A pesquisadora Camila Vilela de Holanda e o cineasta Davi Kinski homenageiam o escritor, que faleceu há duas décadas e meia

Publicado em 25/02/2021

Atualizado às 15:39 de 14/03/2022

por Heloísa Iaconis

Há 25 anos, em um dia 25, 25 de fevereiro de 1996, domingo, às 13h10, morreu Caio Fernando Abreu. Em seguida, o lamento: “Um vazio na prosa de ficção”, estampou o Jornal do Brasil; “um amigo muito amado, uma pessoa delicada, profunda e generosa”, contou Lygia Fagundes Telles ao Estadão; para a Tribuna da Imprensa, um pouco da luz brasileira se foi com o gaúcho. Aos 47 anos, vítima da aids, morreu Caio Fernando Abreu. De lá para cá, porém, com a graça da antítese, o escritor vem conquistando leitores, popularidade e vários cantos da internet. Camila Vilela de Holanda, jornalista e pesquisadora, e Davi Kinski, cineasta e poeta, são dois dos que se encantaram por Caio quando ele já havia falecido.

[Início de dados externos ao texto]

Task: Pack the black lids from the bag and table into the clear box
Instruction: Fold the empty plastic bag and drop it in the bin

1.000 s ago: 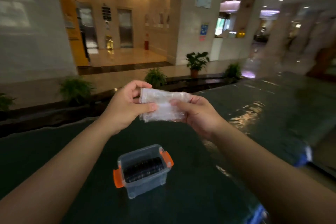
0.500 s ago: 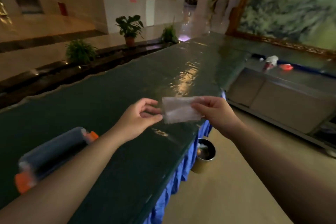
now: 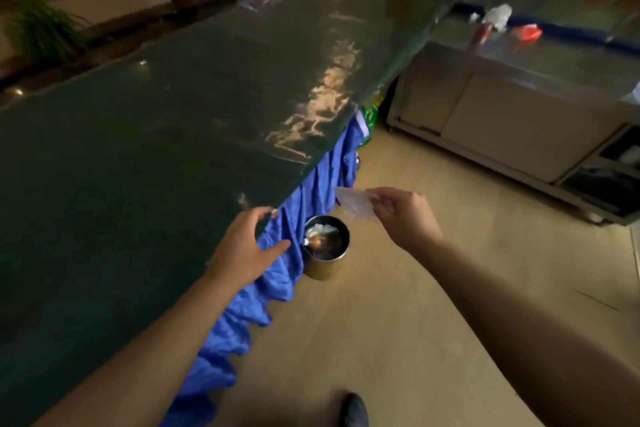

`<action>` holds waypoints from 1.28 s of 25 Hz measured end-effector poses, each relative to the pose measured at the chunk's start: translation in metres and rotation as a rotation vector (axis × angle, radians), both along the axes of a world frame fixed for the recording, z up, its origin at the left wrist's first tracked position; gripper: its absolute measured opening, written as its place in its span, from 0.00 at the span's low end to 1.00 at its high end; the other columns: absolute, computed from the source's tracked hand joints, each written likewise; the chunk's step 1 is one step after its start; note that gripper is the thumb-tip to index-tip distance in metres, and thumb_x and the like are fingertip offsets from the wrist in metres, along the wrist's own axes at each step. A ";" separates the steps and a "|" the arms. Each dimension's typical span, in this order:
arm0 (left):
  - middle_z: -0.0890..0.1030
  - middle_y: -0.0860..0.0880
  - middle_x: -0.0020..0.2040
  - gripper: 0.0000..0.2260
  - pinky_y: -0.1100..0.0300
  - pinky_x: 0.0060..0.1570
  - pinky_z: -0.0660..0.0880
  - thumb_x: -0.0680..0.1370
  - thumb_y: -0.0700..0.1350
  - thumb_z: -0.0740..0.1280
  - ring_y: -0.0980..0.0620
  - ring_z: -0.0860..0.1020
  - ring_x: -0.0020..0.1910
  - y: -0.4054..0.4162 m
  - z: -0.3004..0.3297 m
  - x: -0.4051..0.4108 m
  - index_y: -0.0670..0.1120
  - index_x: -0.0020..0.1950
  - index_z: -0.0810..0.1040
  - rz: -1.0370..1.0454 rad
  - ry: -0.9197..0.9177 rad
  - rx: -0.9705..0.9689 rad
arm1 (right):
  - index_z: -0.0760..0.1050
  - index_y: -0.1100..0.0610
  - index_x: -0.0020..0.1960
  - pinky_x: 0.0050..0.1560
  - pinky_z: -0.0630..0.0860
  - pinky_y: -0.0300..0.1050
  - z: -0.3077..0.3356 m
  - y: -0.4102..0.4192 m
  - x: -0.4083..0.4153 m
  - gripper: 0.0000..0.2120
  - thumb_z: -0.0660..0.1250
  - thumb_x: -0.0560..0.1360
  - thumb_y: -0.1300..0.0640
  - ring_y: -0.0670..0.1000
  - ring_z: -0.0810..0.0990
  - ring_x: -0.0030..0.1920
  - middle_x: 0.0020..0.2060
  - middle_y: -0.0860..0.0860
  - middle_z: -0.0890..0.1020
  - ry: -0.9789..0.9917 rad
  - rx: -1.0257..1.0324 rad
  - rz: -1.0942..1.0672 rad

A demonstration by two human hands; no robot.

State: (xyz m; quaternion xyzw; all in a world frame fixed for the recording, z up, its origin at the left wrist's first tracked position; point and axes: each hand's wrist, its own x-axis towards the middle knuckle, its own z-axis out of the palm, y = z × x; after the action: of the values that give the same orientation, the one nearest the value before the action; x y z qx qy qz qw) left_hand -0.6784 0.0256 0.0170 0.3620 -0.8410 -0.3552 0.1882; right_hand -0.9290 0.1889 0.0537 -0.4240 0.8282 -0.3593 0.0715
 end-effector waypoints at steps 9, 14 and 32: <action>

Em uma manhã na sala de aula, rotina de faculdade, Camila descobriu Caio F. A então estudante chegou perto de colegas que conversavam, curiosa para saber de quem era o livro que uma delas segurava. É de Caio Fernando Abreu, respondeu a moça, com uma observação: ele é a sua cara. Assim, em posse de um convite que predizia uma identificação total, Camila leu Morangos Mofados (1982). Ficou arrebatada. O reconhecimento fez-se mesmo completo. Depois, passou a encontrar trechos do autor aqui e ali. Com o tempo, caminhou em direção a outras obras e, hoje, doutoranda na área de literatura, estuda a ausência de fronteiras nos relatos de Caio, artista que se fundiu com a própria criação. “Continuo experimentando a surpresa, como se fosse a primeira vez que o leio”, avalia a pesquisadora, que, por meio dos textos caiofernandianos, alcançou a dor, a recusa ao cinismo, a vontade de acreditar, o fundo de si.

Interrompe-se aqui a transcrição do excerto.